The Board of Trustees solicits proxies so that each shareholder has the opportunity to vote on the proposals to be considered at the Meeting.  A proxy for voting your shares at the Meeting is enclosed. The shares represented by each valid proxy received in time will be voted at the Meeting as specified. If no specification is made, the shares represented by a duly executed proxy for the Catalyst/SMH Funds will be voted for approval of the proposed New Sub-Advisory Agreement, and for approval of the Catalyst/SMH Funds’ reliance on the Manager of Managers Order.  If no specification is made, the shares represented by a duly executed proxy for the SMH Fund will be voted for approval of the proposed New Management Agreement. For all Funds, if no specification is made, the shares represented by a duly executed proxy will be voted at the discretion of the holders of the proxy on any other matter that may come before the Meeting that the Trust did not have notice of a reasonable time prior to the mailing of this Proxy Statement.  You may revoke your proxy at any time before it is exercised by (1) submitting a duly executed proxy bearing a later date, (2) submitting a written notice to the President of the Trust revoking the proxy, or (3) attending and voting in person at the Meeting.

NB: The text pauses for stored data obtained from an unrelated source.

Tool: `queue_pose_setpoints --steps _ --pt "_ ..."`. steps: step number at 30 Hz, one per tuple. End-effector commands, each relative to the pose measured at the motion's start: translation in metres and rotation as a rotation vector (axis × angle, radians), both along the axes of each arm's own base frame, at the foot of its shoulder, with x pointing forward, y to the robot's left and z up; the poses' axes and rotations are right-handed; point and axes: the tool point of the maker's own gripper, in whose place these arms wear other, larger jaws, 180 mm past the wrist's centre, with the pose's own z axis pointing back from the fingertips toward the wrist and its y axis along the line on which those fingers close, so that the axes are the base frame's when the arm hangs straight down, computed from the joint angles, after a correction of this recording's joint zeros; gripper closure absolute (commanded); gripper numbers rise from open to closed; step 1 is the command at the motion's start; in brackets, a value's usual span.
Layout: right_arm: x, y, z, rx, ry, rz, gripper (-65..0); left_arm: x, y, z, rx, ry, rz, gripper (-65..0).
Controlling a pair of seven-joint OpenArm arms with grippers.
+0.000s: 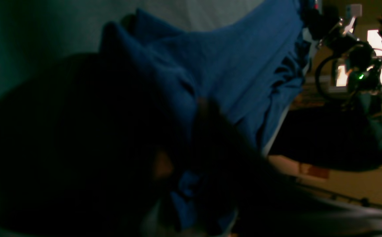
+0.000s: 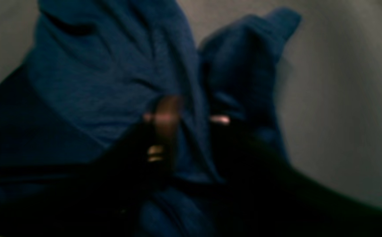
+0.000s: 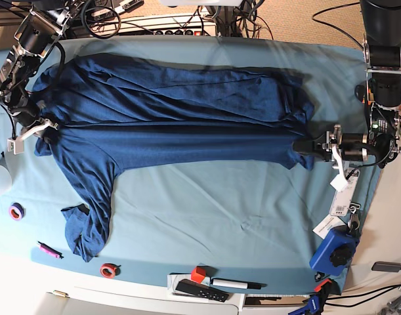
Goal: Layout the t-shirt on the table in an organized manner, then fold the t-shirt properly
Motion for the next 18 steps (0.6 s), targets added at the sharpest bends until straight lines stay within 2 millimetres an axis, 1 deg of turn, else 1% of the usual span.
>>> queue_pose_setpoints --steps 1,2,3,7,10,13,15,18 --pt "0.004 -0.015 0.015 -0.043 -0.02 -0.012 -28.3 0.015 0.008 0.018 -0.005 -0.054 0.018 -26.0" --pt "0.005 -0.015 0.016 -0.045 -0.027 -0.014 -29.9 0.015 0.008 0.018 -0.005 -0.055 0.018 -28.8" --pt "0.006 -0.016 0.018 -0.046 -0.036 -0.016 -29.9 0.017 0.008 0.02 -0.005 -0.059 0.018 -29.5" --pt "0.012 -0.03 0.034 -0.079 -0.093 -0.034 -29.9 0.027 0.013 0.031 0.003 -0.089 0.021 -29.5" --pt "0.018 -0.043 0.052 -0.115 -0.128 -0.041 -29.9 0.041 0.024 0.047 0.024 -0.132 0.033 -29.5" --pt "0.027 -0.056 0.072 -0.149 -0.16 -0.046 -29.9 0.058 0.037 0.069 0.046 -0.186 0.047 -29.4" --pt "0.034 -0.062 0.086 -0.165 -0.187 -0.05 -29.9 0.068 0.044 0.084 0.059 -0.221 0.056 -29.4" --pt "0.047 -0.063 0.102 -0.166 -0.232 -0.054 -29.9 0.08 0.052 0.102 0.072 -0.265 0.067 -29.4"
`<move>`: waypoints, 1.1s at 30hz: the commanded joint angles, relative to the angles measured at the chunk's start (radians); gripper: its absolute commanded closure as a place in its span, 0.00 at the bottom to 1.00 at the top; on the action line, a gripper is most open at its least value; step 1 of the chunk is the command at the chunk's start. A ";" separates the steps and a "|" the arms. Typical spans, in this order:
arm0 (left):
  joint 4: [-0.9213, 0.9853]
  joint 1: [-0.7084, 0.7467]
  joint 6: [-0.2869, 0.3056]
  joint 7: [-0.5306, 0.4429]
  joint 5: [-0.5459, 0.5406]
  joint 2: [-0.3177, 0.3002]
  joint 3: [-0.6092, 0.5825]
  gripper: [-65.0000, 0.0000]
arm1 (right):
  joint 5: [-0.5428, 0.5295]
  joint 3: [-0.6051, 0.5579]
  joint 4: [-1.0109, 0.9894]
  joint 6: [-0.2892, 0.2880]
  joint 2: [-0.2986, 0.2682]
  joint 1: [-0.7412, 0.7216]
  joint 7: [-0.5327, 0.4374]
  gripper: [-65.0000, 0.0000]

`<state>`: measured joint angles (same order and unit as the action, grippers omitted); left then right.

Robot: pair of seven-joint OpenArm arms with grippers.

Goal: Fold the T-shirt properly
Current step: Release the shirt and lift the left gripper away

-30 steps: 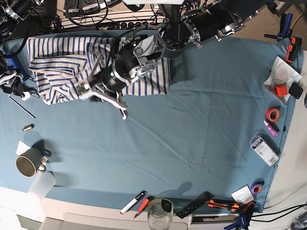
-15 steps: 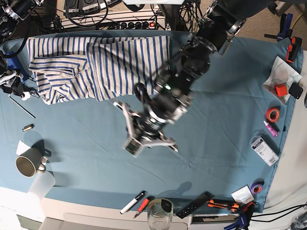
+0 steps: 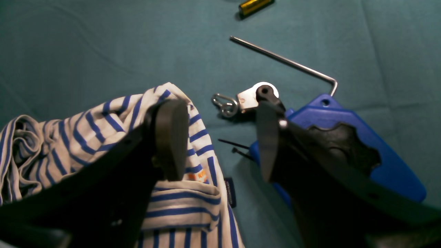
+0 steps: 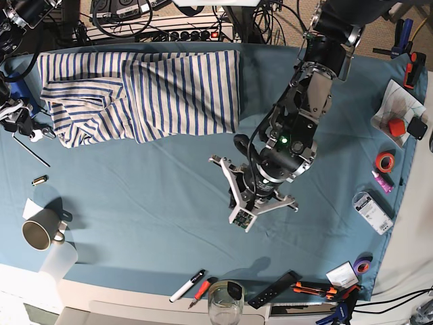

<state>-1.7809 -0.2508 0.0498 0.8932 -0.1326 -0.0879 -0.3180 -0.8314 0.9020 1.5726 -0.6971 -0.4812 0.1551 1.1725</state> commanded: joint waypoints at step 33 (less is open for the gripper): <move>-0.278 0.268 0.000 0.072 0.080 -0.035 0.022 1.00 | 0.185 -0.245 -0.097 0.119 -0.026 -0.006 -0.002 0.51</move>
<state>-2.0388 0.0288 0.0498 0.9859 -0.0532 -0.1257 -0.2989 -0.6338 0.6514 1.4609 -0.5758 -0.4816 0.1581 1.1889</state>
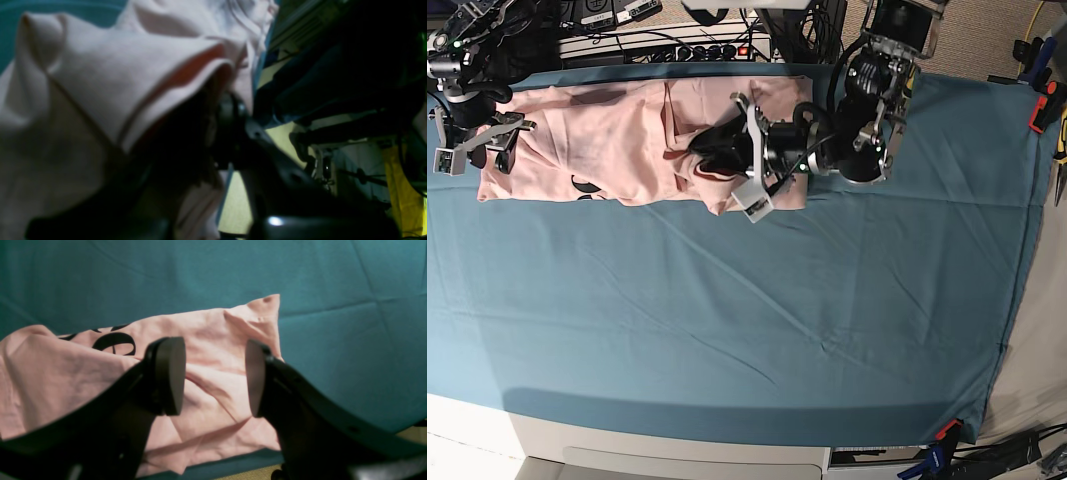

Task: Fold the T-shirt properly
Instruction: 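Drag the shirt end with the left gripper toward the right gripper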

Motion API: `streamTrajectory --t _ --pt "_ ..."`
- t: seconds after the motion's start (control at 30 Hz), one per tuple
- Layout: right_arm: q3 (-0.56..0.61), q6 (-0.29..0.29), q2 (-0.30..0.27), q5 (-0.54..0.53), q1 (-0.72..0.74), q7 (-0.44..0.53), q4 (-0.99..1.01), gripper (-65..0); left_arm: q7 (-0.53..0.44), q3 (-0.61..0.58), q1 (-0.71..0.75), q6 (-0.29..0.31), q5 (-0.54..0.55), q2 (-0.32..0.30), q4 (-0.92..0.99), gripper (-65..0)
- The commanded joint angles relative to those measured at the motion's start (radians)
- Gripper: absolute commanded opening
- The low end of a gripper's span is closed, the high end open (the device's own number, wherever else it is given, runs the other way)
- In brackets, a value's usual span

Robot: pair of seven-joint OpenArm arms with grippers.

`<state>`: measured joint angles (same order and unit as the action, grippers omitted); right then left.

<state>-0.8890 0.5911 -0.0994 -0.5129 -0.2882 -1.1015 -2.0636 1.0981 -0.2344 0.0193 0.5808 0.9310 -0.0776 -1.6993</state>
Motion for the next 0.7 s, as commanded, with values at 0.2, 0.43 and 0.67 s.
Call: streamTrajectory --t 0.2,0.43,0.67 --pt "-0.002 -0.005 -0.014 -0.013 0.003 0.03 -0.016 -35.9 -0.023 0.001 -0.018 -0.015 0.026 0.005 0.019 -65.0" --pt "-0.002 -0.005 -0.014 -0.014 0.003 0.031 -0.016 -35.9 -0.022 0.001 -0.016 -0.015 0.027 0.006 0.019 -65.0" --pt "-0.002 -0.005 -0.014 -0.014 0.003 0.032 -0.016 -35.9 -0.015 0.001 -0.016 -0.015 0.06 0.006 0.019 -65.0"
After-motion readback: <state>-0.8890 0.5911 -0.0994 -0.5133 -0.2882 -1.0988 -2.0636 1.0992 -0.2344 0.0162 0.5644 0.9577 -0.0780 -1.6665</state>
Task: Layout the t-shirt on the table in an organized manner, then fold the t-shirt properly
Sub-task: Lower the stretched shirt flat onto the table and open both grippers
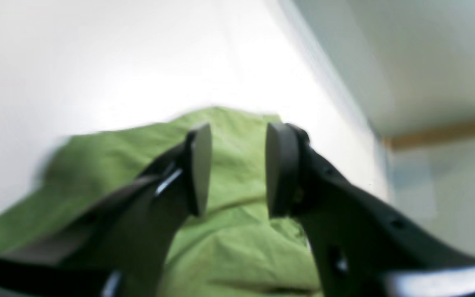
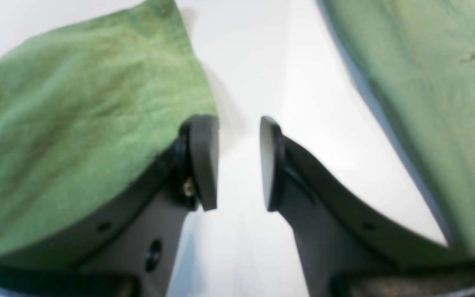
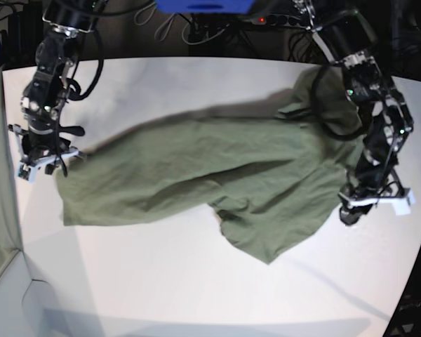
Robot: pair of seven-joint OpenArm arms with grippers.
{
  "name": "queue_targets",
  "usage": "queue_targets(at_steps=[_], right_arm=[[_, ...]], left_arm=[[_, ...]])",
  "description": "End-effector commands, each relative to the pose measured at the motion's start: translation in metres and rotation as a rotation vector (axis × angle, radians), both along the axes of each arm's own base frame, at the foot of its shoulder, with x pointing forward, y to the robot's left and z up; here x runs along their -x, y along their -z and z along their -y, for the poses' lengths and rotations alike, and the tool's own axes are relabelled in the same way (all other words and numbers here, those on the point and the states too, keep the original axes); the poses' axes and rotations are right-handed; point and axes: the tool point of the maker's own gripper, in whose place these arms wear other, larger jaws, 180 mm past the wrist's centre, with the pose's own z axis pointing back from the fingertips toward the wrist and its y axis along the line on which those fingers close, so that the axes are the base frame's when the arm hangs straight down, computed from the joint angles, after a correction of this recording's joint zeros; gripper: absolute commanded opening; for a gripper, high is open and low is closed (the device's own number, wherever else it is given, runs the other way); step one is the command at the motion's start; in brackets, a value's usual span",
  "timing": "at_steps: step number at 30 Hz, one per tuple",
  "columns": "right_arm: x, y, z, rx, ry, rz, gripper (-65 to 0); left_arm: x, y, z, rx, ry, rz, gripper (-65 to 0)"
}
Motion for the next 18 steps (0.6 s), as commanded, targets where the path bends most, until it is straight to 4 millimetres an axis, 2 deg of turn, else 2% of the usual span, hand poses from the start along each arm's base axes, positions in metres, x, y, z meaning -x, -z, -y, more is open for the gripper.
queue_targets(at_steps=[1,5,8,10,13,18], right_arm=[[-0.009,-0.017,0.004,0.029,-0.007,0.052,-46.8],[-0.003,-0.014,0.004,0.035,-0.011,0.039,-46.8],[-0.002,-0.015,0.005,0.037,-0.008,0.041,-46.8],[-0.002,-0.015,0.006,0.038,-0.007,0.041,-46.8],[0.000,-0.013,0.005,0.038,-0.012,0.034,-46.8],[0.002,-0.012,0.006,0.040,-0.013,0.028,-46.8]], left_arm=[[-0.020,-0.013,0.009,-0.039,0.035,0.030,-42.6],[-0.060,0.014,0.043,-0.191,0.139,-0.054,-42.5],[-0.081,0.031,0.057,-0.330,0.167,-0.059,-42.5],[-0.092,0.042,0.059,-0.421,0.179,-0.059,-42.5],[-0.096,0.063,0.063,-0.491,0.207,-0.094,-42.5],[-0.097,0.088,0.059,-0.495,0.206,-0.139,-42.5]])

VOTING SECURITIES AND VOTING

As of the Record Date, the following shares of beneficial interest of each Fund were issued and outstanding:

High Income Fund

Total = 20,981,336.8710

Class A = 15,823,430.3760

Class C = 5,157,906.4950

Total Return Fund

Total = 10,501,009.9300

Class A = 5,806,805.3280

Class C = 4,694,204.6020

SMH Fund

Total = 8,576,986.8910


All shareholders of record of the High Income Fund and the Total Return Fund on the Record Date are entitled to vote at the Meeting on Proposal I and Proposal III.  All shareholders of record of the SMH Fund on the Record Date are entitled to vote at the Meeting on Proposal II.  Each shareholder of a respective Fund is entitled to one (1) vote per share held, and fractional votes for fractional shares held, on any matter with respect to that Fund submitted to a vote at the Meeting.  


An affirmative vote of the holders of a majority of the outstanding shares of each Fund, as applicable, is required for the approval of the proposed New Sub-Advisory Agreement, the proposed New Management Agreement and for approval of the respective Catalyst Fund’s reliance on the Manager of Managers Order.  As defined in the 1940 Act, a vote of the holders of a majority of the outstanding shares of a Fund means the vote of (1) 67% or more of the voting shares of the Fund present at the Meeting, if the holders of more than 50% of the outstanding shares of the Fund are present in person or represented by proxy, or (2) more than 50% of the outstanding voting shares of the Fund, whichever is less.  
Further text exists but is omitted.